A targeted employment area is a part of the country that is either rural or experiencing high unemployment at the time of EB-5 investment. The required minimum investment amount of capital will be cut half if investing in TEA.
Rural Areas
For EB-5 purposes, a rural area is any area located outside of a metropolitan statistical area (MSA). A metropolitan statistical area is a section of the country, as defined by the Office of Management and Budget (OMB), that has a large, concentrated population center. In a nutshell, they generally include cities and towns and their surrounding areas.
In addition to being outside of a metropolitan statistical area, a rural area must also be located outside of the outer boundaries of cities or towns with a population of 20,000 people or more.
High Unemployment Area
Prior to November 21, 2019, a TEA can also be a part of the country experiencing unemployment of at least 150 percent of the national average at the time of EB-5 investment. The national average unemployment rate is determined by the Bureau of Labor Statistics (BLS) and was 4.1 percent as of April 2017. Therefore, the minimum unemployment rate required to define an area as a TEA in April 2017 was 6.2 percent.
Starting from November 21, 2019, Department of Homeland Security (DHS) will directly review and determine the designation of high-unemployment TEAs; DHS will no longer defer to TEA designations made by state and local governments.

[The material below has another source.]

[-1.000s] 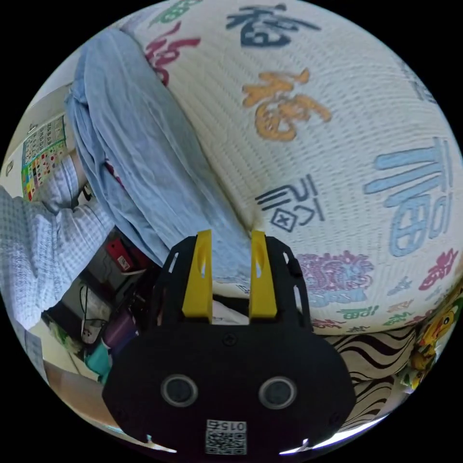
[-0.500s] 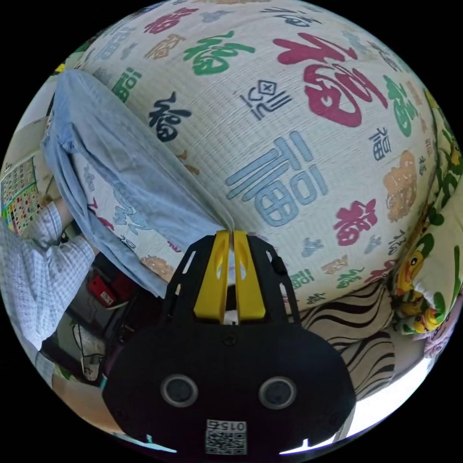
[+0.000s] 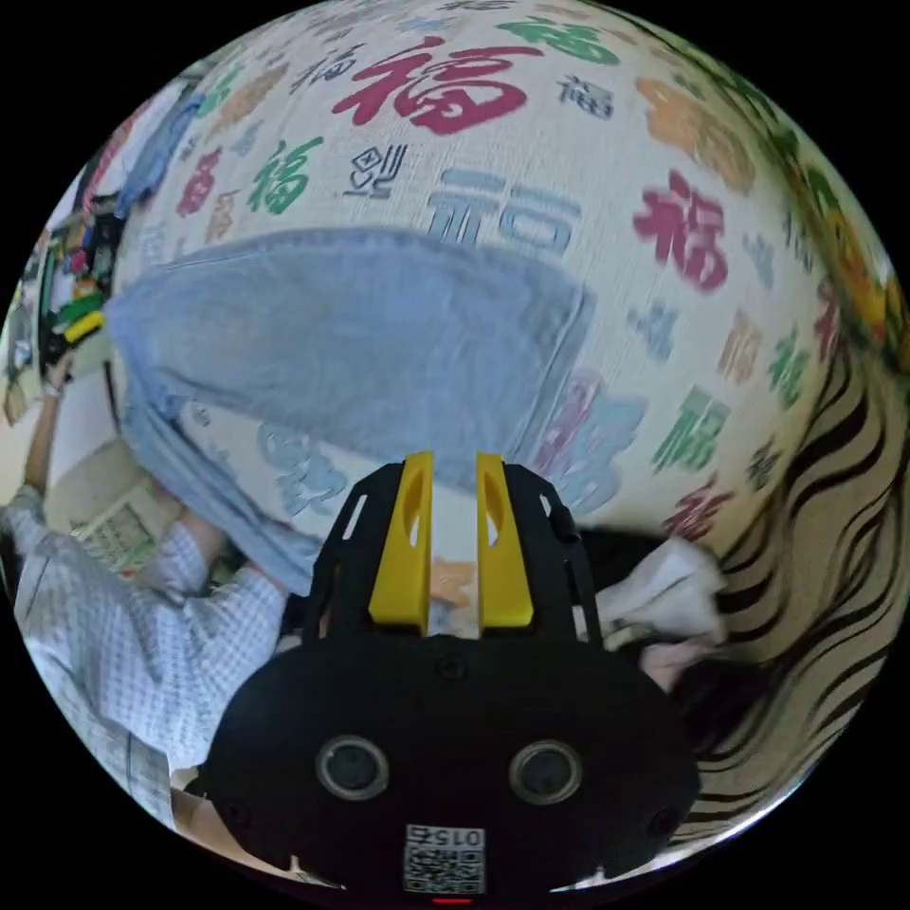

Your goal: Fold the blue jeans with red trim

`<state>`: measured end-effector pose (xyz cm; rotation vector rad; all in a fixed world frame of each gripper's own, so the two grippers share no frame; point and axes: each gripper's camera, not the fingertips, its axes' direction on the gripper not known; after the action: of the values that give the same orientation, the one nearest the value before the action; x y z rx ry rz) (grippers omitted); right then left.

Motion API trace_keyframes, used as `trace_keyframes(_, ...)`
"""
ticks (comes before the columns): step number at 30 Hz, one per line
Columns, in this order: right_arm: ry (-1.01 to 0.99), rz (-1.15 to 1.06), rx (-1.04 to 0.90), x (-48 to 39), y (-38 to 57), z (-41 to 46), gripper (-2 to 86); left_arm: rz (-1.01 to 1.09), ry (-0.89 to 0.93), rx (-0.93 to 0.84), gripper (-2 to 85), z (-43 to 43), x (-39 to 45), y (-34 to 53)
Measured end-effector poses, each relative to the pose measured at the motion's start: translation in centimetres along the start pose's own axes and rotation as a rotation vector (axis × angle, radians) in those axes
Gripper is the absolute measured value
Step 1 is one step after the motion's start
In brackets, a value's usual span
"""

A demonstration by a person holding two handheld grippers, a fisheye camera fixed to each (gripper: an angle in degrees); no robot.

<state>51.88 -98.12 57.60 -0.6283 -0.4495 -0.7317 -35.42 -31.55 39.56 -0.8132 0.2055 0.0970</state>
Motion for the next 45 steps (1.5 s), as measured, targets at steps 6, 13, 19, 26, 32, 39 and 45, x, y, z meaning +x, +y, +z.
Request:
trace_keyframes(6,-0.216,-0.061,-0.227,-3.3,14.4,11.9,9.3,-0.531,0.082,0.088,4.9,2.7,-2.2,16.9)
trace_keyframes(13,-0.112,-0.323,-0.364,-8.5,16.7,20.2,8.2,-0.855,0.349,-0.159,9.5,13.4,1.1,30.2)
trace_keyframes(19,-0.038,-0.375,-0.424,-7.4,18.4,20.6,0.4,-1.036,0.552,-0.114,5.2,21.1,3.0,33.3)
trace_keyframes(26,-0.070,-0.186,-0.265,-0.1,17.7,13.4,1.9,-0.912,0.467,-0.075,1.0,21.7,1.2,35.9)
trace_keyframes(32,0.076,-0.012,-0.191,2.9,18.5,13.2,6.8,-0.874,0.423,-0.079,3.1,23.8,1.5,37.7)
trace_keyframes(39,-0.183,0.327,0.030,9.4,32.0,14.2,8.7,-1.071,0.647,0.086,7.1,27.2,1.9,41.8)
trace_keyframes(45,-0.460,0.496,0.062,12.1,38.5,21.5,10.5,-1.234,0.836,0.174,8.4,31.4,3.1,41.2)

Specially designated high-unemployment TEAs will now consist of a combination of census tracts that include the tract or contiguous tracts in which the new commercial enterprise is principally doing business, including any or all directly adjacent tracts.
Provided they have experienced an average unemployment rate of at least 150% of the national average unemployment rate, TEAs may now include cities and towns with a population of 20,000 or more outside of metropolitan statistical areas.